## YOUR OBJECTIVE
Look through the material below and return every line that contains "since".

## SUPPLIED MATERIAL
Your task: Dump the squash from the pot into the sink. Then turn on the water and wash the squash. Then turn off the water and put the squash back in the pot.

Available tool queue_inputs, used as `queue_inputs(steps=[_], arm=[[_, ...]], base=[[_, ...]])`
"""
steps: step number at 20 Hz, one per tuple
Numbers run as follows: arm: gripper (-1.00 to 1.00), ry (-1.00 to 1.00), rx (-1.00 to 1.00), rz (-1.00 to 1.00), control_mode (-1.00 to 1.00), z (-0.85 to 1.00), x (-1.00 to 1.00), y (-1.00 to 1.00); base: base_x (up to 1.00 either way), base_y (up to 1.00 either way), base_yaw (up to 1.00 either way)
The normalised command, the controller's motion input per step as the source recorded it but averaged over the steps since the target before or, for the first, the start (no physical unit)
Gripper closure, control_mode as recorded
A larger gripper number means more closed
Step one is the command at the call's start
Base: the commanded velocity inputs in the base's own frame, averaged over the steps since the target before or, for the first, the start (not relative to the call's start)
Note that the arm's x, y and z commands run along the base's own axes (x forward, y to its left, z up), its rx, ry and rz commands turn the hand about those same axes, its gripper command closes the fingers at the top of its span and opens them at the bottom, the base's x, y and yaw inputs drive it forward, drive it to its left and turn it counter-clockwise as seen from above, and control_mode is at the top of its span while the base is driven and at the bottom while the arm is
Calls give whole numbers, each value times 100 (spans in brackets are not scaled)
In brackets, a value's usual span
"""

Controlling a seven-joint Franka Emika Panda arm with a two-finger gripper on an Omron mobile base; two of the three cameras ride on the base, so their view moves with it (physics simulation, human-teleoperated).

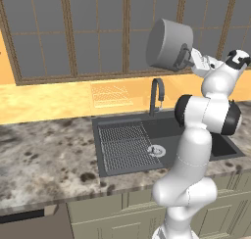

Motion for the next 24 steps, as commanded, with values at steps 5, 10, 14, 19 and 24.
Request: queue_inputs(steps=[5,10,14,19,24], arm=[[100,8,8,5,-100,-13,0,-22],[100,8,7,4,-100,-24,0,-25],[100,4,6,4,-100,-21,0,-29],[100,3,7,5,-100,-18,0,-26],[100,4,7,5,-100,-23,0,-24]], base=[[0,0,0],[0,0,0],[0,0,0],[0,0,0],[0,0,0]])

## WRITTEN RESPONSE
The normalised command, the controller's motion input per step as the source recorded it but averaged over the steps since the target before or, for the first, the start (no physical unit)
Base: the commanded velocity inputs in the base's own frame, averaged over the steps since the target before or, for the first, the start (not relative to the call's start)

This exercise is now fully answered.